Reputation: 4435
I'm trying to get a pretty print of a dictionary, but I'm having no luck:
>>> import pprint
>>> a = {'first': 123, 'second': 456, 'third': {1:1, 2:2}}
>>> pprint.pprint(a)
{'first': 123, 'second': 456, 'third': {1: 1, 2: 2}}
I wanted the output to be on multiple lines, something like this:
{'first': 123,
'second': 456,
'third': {1: 1,
2: 2}
}
Can pprint
do this? If not, then which module does it? I'm using Python 2.7.3.
Upvotes: 102
Views: 94897
Reputation: 11232
As an alternative to pprint
, beginning from Python 3.12, you can use the built-in reprlib
module for pretty-printing:
>>> from reprlib import Repr
>>> example = {'first': 123, 'second': 456, 'third': {1: 1, 2: 2}}
>>> print(Repr(indent=4).repr(example))
{
'first': 123,
'second': 456,
'third': {
1: 1,
2: 2,
},
}
>>>
You can use the maxlevel
keyword argument to decide how deep a nested dictionary should be printed:
>>> print(Repr(indent=4, maxlevel=1).repr(example))
{
'first': 123,
'second': 456,
'third': {...},
}
>>>
Upvotes: 1
Reputation: 3616
This is a Copy-Pasta for testing purposes and to help with a usage example.

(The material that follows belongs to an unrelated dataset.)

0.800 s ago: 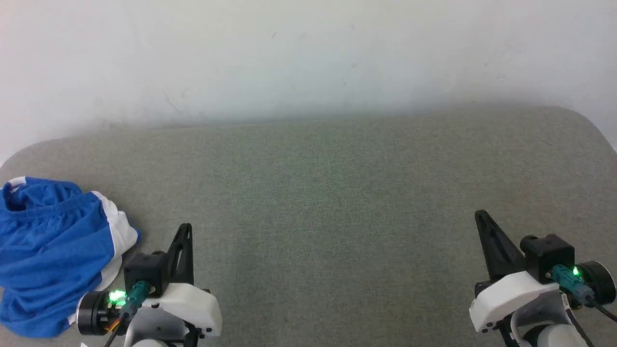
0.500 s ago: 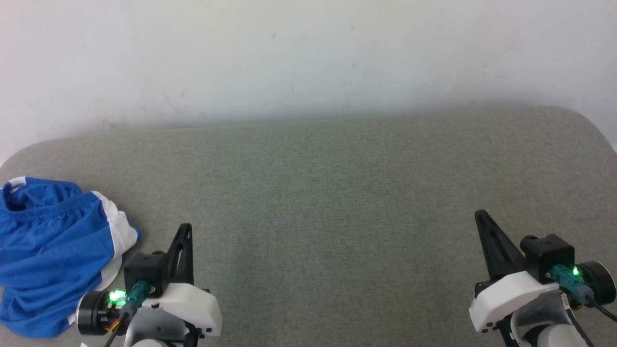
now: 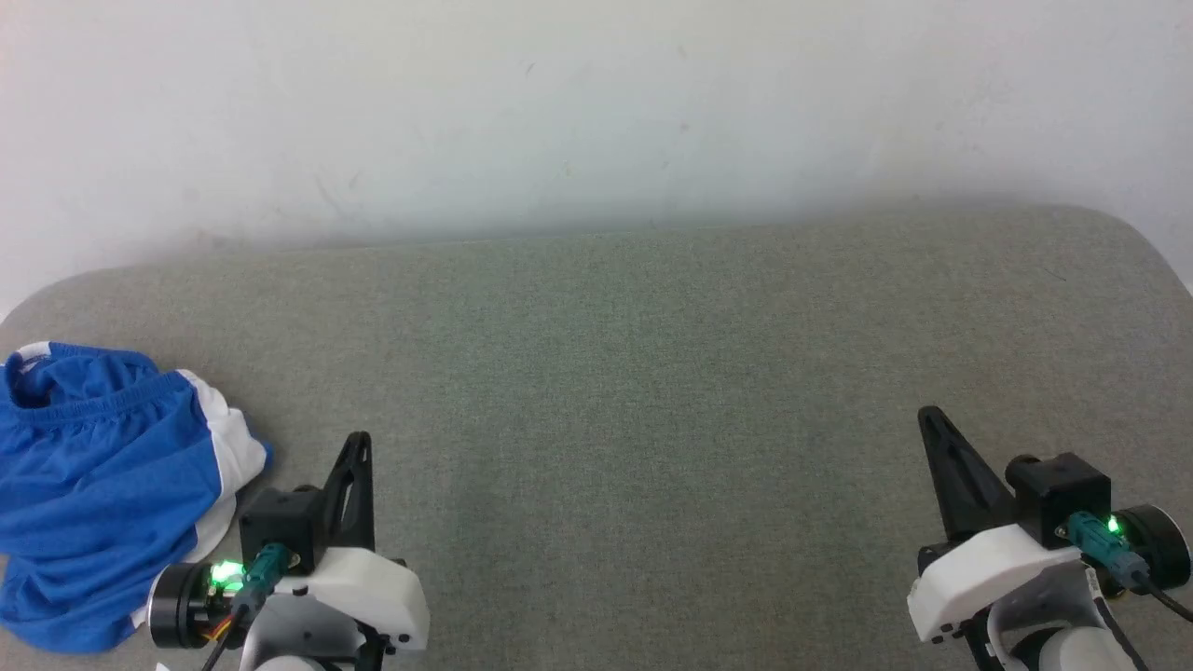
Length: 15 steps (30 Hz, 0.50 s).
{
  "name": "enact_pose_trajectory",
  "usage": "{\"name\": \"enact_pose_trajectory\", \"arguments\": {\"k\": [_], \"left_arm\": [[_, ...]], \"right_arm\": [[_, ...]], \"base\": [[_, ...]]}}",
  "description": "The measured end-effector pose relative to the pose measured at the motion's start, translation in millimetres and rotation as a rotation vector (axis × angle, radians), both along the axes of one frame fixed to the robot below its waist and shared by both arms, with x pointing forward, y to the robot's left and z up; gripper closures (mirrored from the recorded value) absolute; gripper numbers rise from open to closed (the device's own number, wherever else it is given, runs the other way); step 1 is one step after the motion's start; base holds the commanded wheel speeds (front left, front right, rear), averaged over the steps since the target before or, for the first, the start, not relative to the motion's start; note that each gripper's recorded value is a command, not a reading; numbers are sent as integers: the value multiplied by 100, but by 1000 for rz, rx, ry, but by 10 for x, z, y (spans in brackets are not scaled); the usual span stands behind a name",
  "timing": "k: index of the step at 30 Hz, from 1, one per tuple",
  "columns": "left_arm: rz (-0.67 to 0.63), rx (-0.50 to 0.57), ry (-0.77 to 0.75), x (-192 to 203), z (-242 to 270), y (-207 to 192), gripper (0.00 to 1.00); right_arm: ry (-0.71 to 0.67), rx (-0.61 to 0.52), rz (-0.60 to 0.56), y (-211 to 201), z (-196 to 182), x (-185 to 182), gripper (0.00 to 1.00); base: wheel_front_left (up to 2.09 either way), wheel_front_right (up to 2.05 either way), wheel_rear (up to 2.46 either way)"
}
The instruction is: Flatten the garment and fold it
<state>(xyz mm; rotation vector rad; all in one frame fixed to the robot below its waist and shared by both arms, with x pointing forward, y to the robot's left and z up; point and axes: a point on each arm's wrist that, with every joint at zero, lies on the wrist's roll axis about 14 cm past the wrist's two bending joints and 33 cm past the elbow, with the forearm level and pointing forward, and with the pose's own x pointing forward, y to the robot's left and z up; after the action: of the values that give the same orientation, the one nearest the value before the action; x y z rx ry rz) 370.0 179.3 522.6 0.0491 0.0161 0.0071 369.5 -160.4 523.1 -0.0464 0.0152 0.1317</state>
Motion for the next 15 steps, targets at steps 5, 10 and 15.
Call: {"name": "enact_pose_trajectory", "arguments": {"k": [5,10,15], "left_arm": [[0,0,0,0,0,0,100],[0,0,1,-1,-5,0,0],[0,0,2,-1,-6,1,0]], "right_arm": [[0,0,0,0,0,0,100],[2,0,0,-2,-5,-1,0],[3,2,-2,-7,-12,0,0]], "base": [[0,0,0],[0,0,0],[0,0,0]]}}
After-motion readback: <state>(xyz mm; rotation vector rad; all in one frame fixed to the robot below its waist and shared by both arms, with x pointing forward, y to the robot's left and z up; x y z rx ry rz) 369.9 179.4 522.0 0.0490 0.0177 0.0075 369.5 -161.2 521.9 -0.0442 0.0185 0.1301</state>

from pprint import pprint # I usually only need this module from the package.
a = {'first': 123, 'second': 456, 'third': {1:1, 2:2}, 'zfourth': [{3:9, 7:8}, 'distribution'], 1:2344, 2:359832, 3:49738428, 4:'fourth', 5:{'dictionary':'of things', 'new':['l','i','s','t']}}
pprint(dict(a), indent=4, width=1)
# Wrap your variable in dict() function
# Optional: indent=4. for readability
# Required: width=1 for wrapping each item to its own row.
# Note: Default pprint is to sort the dictionary
# Note: This also auto-wraps anything sting that has spaces in it. See 'of things' below.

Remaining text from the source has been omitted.